Thomas flinched. ‘Of course I realise you must be very upset about Daniel, too. You told me how much he meant to you. How much he'd meant to you ever since college.'

‘When we met again, it all came back, all that violent adolescent love. But I don't know, lately it seemed more and more like a dream. All the same, something is missing now.'

‘Of course it is. I understand that.'

‘I do feel an ache in my heart. Or somewhere.'

They looked at each other sadly.

‘Try not to blame yourself,' Thomas continued. ‘You did everything you could. You didn't back out when you found he was on heroin. Most people would have. You helped and encouraged him and then managed to get him into a clinic. That was a great achievement . . and whatever you say, it must have cost you a packet.'

‘Let's just say that Joss and I won't be able to have a holiday in Tuscany this year.

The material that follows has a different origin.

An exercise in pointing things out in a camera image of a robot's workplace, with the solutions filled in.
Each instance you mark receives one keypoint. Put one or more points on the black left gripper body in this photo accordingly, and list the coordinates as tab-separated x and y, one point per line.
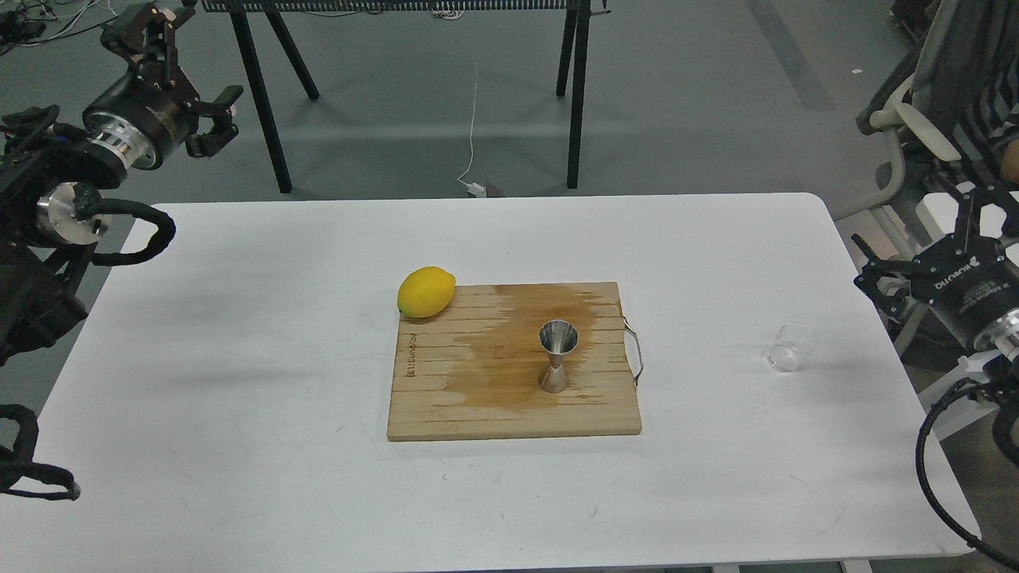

Or anywhere else.'

There was a brief pause.

‘You can come caravanning with us. We'd love to have you. And Joss's tent as well. So much better than ours.'

‘With Mary-Louise?'

‘And her boyfriend. Why not? Plenty of room. The four lads could sleep in the tent, Mary-Louise and Oliver could have the double bed in the bedroom and you and I could have the single beds in the living room.'

‘With Jim?'

‘With Jim. Yes. He's got to be somewhere, poor lamb.'

‘I don't think so, Thomas. To be quite honest, I can't think of anything much worse. Peeling potatoes for hours every day.'

‘Mary-Louise is going to do the cooking.'

‘I bet she is! No, it would be me doing the cooking and looking after Jim, you taking the boys to adventure playgrounds and water racing and rock climbing, while Mary-Louise and her boyfriend lie about in the sun being young and carefree.'

‘Apart from all that, mightn't it be rather nice? Sunsets and so on?'

‘I don't think so, Thomas, thank you.'

‘Think about it, love. It might be OK.'

She thought about it. There was a sudden dazzle in her eyes, tears or love; possibly a little of each. ‘Perhaps next year,' she said. ‘When Mary-Louise has left, there'll be more room in the caravan.'

She met his eyes. ‘And perhaps next year, Stephen and Martin will have begun to forgive me and I'll have begun to forgive myself.' Tears sprang to her eyes again and when Thomas came over to her and held her, she relaxed against him. ‘Perhaps next year,' she said softly.